▶ **ABOUT THIS EXERCISE**
Lines from the line with "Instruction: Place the" to the line with "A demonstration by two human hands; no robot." in the entries below, and only those, must be output exactly, with both ends included.

(EXTRACTED ENTRIES)

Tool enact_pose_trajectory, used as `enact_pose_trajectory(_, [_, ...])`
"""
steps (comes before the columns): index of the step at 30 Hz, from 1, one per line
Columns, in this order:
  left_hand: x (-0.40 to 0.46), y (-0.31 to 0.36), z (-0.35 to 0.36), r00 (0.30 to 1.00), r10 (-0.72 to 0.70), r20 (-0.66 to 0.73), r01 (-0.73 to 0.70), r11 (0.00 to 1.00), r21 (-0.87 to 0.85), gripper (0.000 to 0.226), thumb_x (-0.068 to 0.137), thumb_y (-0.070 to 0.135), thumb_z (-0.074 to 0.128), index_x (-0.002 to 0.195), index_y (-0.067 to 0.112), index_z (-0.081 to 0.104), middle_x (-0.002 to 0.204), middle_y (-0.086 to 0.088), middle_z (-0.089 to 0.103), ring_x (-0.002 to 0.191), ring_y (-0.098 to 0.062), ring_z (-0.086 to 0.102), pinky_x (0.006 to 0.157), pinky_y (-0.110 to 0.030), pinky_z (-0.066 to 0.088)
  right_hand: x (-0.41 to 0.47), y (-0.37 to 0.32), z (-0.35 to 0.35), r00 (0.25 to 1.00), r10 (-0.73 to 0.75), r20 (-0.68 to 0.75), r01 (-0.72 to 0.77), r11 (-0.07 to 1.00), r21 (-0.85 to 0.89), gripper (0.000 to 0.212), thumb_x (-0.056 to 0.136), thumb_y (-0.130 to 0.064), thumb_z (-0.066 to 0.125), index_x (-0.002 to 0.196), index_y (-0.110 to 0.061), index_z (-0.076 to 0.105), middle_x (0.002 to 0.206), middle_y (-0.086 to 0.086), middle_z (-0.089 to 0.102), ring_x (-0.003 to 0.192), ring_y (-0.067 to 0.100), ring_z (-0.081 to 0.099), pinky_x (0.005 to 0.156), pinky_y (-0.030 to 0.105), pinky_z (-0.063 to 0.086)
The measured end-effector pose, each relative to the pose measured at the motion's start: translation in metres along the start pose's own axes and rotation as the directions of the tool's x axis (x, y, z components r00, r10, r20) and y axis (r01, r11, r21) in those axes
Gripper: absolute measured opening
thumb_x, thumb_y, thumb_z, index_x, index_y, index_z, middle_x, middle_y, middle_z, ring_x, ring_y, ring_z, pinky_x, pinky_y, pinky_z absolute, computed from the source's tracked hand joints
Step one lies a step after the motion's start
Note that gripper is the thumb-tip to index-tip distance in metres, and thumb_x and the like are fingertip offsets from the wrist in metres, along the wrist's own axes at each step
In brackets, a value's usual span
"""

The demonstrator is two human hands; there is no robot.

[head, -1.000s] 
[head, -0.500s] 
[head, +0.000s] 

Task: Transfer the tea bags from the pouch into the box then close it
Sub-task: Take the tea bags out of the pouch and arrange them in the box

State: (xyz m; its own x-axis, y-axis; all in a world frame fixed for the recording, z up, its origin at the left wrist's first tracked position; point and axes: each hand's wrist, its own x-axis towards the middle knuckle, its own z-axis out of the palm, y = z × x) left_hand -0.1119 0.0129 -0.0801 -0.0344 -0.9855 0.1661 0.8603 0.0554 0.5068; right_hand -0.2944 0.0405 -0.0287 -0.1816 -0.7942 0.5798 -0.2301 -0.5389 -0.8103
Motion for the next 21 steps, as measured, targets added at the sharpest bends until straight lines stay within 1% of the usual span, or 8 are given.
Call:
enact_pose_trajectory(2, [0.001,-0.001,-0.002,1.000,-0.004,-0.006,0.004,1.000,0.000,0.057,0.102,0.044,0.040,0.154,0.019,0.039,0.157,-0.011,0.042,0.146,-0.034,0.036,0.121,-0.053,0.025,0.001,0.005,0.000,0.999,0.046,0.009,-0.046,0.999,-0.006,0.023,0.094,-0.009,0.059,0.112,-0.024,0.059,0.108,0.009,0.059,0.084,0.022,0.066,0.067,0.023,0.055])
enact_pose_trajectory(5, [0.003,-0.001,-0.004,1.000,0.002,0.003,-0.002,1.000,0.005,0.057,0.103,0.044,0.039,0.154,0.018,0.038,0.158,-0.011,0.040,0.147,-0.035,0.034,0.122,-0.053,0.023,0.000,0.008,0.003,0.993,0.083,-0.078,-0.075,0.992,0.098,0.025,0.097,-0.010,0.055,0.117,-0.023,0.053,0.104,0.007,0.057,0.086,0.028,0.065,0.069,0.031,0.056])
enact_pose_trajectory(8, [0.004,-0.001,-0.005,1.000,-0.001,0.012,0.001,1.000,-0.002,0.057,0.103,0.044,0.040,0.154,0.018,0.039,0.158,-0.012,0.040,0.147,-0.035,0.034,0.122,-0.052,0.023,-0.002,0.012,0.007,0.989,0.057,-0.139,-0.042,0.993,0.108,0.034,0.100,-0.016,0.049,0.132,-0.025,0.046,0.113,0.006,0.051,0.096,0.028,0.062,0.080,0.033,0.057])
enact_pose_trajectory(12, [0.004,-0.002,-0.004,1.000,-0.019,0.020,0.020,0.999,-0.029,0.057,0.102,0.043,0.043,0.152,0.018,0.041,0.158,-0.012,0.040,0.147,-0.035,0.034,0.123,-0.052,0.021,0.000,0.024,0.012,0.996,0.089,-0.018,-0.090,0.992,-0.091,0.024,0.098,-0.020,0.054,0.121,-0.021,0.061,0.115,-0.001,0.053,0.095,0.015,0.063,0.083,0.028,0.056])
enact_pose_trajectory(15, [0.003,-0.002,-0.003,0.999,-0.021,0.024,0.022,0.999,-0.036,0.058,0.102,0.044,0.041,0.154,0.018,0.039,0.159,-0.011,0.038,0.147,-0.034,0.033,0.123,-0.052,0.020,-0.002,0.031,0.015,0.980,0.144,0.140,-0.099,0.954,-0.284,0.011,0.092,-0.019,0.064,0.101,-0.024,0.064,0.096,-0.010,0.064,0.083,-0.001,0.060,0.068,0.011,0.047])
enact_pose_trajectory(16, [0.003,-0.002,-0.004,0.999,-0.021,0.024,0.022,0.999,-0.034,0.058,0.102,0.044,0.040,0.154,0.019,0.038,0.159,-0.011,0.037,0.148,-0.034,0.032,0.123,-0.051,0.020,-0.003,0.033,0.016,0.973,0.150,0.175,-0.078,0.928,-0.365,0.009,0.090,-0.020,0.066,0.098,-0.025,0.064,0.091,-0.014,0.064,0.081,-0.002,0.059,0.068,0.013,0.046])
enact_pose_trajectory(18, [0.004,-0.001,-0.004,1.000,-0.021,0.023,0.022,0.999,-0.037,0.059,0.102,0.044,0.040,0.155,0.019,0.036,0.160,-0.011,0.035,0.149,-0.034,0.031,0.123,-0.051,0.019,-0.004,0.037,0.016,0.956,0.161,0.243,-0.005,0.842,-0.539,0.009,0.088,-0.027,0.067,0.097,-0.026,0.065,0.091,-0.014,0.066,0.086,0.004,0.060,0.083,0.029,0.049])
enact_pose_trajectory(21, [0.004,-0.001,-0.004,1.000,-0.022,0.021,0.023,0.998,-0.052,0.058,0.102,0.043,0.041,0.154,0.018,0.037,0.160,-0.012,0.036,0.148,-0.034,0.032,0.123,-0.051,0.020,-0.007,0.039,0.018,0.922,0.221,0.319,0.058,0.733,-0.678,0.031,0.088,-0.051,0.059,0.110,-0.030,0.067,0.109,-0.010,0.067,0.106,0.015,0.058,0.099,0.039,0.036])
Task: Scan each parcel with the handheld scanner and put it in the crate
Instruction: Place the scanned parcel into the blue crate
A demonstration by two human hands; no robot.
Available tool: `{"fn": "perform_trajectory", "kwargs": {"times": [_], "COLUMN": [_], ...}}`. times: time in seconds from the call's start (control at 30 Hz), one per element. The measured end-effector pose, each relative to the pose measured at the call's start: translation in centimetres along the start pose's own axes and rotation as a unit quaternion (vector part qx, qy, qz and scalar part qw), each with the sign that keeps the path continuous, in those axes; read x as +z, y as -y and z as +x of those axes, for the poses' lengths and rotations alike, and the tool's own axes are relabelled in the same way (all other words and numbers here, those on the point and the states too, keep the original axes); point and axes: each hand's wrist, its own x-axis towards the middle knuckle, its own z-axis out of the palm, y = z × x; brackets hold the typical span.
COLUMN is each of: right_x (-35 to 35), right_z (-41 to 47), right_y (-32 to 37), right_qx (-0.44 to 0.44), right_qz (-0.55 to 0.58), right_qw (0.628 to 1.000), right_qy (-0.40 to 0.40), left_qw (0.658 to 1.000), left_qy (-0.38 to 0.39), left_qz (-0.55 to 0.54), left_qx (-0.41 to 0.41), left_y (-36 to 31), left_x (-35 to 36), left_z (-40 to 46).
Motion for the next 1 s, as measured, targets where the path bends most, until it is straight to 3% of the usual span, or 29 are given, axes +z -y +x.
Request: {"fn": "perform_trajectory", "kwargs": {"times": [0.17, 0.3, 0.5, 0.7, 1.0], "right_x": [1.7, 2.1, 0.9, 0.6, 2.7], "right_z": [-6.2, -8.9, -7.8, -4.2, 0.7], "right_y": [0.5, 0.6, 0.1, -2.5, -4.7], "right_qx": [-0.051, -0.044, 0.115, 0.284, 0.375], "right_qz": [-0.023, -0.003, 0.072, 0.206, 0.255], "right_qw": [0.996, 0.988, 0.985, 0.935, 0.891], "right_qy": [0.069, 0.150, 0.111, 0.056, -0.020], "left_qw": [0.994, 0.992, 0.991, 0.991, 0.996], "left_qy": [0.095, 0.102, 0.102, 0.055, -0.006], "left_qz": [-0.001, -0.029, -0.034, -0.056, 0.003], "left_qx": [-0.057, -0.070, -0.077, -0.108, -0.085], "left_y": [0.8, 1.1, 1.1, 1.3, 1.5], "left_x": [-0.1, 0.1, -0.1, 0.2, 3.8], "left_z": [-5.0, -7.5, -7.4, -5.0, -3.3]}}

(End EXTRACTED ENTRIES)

▶ **EXERCISE ANSWER**
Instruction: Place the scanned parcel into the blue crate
A demonstration by two human hands; no robot.

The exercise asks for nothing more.